I've realised that the caveman regimen might take months to a year for me because I've inflicted so much damage upon it. One big doubt monster I have lurking in my mind is: "you've ruined your skin's collagen and elasticity; it will never normalise; you have brought ageing upon your skin at 21; it is only downhill from here". 

I can only hope for the best. Plus I'd rather give the caveman a try for a year so at least I can say I've tried EVERYTHING before signing my life away to skincare products and dry flaky pimply skin.

That's the positivity in me speaking. It's oh so fucking hard to keep that voice talking.
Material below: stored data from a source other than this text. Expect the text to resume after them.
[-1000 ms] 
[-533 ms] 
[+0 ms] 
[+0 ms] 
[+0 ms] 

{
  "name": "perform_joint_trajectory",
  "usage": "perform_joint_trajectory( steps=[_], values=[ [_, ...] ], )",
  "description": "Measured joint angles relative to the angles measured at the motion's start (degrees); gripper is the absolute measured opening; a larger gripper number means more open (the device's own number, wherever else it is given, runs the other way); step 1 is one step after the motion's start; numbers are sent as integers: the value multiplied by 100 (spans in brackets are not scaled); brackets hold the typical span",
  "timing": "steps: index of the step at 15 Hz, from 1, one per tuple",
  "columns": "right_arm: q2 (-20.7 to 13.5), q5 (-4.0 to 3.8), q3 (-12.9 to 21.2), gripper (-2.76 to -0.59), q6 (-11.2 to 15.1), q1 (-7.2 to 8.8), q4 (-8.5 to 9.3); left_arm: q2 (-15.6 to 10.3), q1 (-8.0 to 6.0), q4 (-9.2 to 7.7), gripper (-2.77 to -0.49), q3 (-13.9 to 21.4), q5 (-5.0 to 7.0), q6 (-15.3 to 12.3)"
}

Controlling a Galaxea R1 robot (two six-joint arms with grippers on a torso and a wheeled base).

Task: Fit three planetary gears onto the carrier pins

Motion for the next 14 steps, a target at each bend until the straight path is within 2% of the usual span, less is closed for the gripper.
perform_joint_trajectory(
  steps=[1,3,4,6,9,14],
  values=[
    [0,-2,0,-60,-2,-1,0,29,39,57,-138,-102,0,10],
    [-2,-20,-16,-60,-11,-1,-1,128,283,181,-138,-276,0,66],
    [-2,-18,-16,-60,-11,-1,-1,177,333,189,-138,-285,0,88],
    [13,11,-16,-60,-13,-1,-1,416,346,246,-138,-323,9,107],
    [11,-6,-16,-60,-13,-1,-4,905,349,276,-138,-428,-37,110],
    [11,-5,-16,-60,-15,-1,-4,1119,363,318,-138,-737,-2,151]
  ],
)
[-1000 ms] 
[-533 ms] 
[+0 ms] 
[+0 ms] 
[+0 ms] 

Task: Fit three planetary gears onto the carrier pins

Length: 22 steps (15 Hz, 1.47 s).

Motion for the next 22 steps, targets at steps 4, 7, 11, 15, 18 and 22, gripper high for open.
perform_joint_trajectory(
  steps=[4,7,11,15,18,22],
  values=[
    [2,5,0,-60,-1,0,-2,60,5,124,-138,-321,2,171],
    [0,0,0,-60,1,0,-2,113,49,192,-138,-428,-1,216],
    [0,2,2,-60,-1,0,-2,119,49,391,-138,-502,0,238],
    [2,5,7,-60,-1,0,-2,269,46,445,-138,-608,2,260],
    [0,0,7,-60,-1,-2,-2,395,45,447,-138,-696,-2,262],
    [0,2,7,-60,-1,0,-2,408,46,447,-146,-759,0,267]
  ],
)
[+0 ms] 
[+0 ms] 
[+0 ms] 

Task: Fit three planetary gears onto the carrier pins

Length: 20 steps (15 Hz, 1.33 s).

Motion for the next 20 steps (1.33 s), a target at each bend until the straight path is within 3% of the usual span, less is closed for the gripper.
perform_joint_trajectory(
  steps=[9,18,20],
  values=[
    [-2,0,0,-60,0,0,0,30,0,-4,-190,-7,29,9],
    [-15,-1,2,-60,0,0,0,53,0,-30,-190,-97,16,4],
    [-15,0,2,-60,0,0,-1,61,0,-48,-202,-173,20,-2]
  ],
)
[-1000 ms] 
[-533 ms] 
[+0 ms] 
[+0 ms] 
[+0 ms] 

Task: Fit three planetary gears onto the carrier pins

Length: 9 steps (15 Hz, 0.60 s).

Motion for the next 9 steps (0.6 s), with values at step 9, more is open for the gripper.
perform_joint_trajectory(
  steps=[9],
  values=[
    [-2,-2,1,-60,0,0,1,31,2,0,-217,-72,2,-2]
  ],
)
That's the first time I swore in my posts. I was trying to not out of respect for my viewers. But, I have no viewers. So I don't care anymore. I don't care about my sentence structure either. Or grammar. Nobody is reading this. So I've stopped editing... a while ago.

:(

I also picked/scratched my zits today. It started an hour ago. I was bored and tired and stressed. I sat in front of a mirror in agony wanting to pop this big zit on my cheek but constantly stopping myself. I ended up compromising with myself. Talking myself into letting myself just gently scratch some blackheads off. I did this to multiple sections on my face. They are really irritated now. 3 times I tried to get myself to leave the bathroom. The 4th time I did because I knew popping zits would start very shortly after I had scratched everything I fancied to scratch off. Popping gives me scars and a bunch of zits a week later.
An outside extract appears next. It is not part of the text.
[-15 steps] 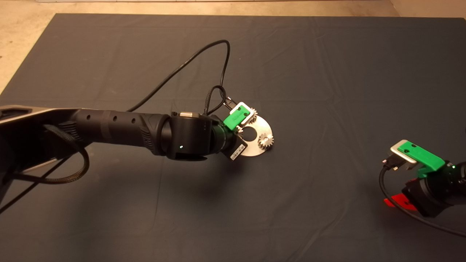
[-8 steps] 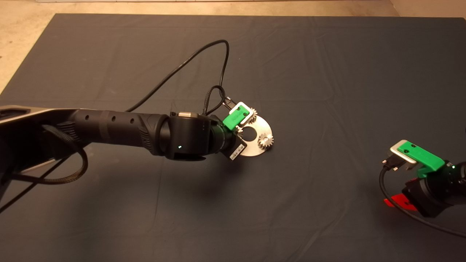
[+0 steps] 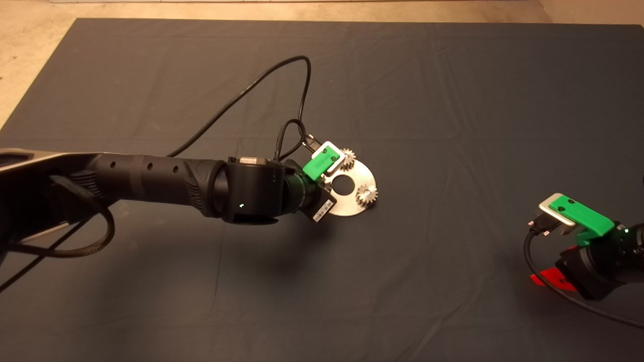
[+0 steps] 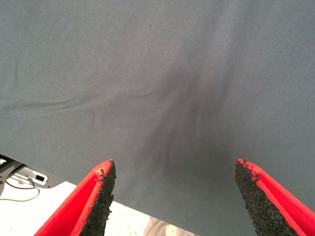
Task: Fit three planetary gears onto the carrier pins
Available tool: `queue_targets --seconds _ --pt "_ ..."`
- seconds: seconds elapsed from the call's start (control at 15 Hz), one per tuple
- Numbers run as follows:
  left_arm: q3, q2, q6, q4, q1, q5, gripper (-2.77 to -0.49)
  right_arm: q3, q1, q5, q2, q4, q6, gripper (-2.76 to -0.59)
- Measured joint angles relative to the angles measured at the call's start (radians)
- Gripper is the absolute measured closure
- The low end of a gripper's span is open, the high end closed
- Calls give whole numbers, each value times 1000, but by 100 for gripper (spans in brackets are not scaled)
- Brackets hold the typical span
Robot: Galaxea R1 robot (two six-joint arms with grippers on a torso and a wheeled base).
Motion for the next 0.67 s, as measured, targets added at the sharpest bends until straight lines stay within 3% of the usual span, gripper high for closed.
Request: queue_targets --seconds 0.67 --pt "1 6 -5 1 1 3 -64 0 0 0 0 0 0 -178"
Anyways, I started setting goals for myself. Every week I go without picking I'm going to reward myself with a gift I'd like. Nothing extravagant. Just something I know I'd like enough to make myself want to not pick so I can reward myself with it. An example is a spa back massage :O (I guess this one is extravagant -- it'll be 8 weeks though! I deserve it :)  ). This ones the gift for week 8, the week I'm guessing that my bacne will be long gone (I don't want the massage or massage oils to irritate existing acne). Oh, I'm so excited! I've never had a professional massage!

Anywho, I'm not counting today's scratching against myself; I did get myself away from the mirror before I popped anything. I can't be too hard on myself. I am making progress. I will be stopping the scratching though. Because any touching does not make my skin any better. I have to remind myself that. 

I just scratched my collar bone. But in a way that was feeling for bumps (I wasn't itchy). Old habits die hard. I am so stressed out too.

I KEEP DOING IT.
Okay. I am stopping. I mean it.

My face is burning.

Oh! This isn't fun :(

I'll report back to you, Internet, the next time something happens. Which will probably be soon, Internet. If you have noticed the trend...

-Cavewoman

P.S. I haven't posted any pictures because my face hasn't changed. I will as soon as it does. HOPEFULLY FOR THE BETTER!! :P


P.P.S. I guess some people are reading this because someone copy and pasted my definition of the caveman regimen as their own a couple days ago! Hmm. Maybe I will write my future posts better. Maybe.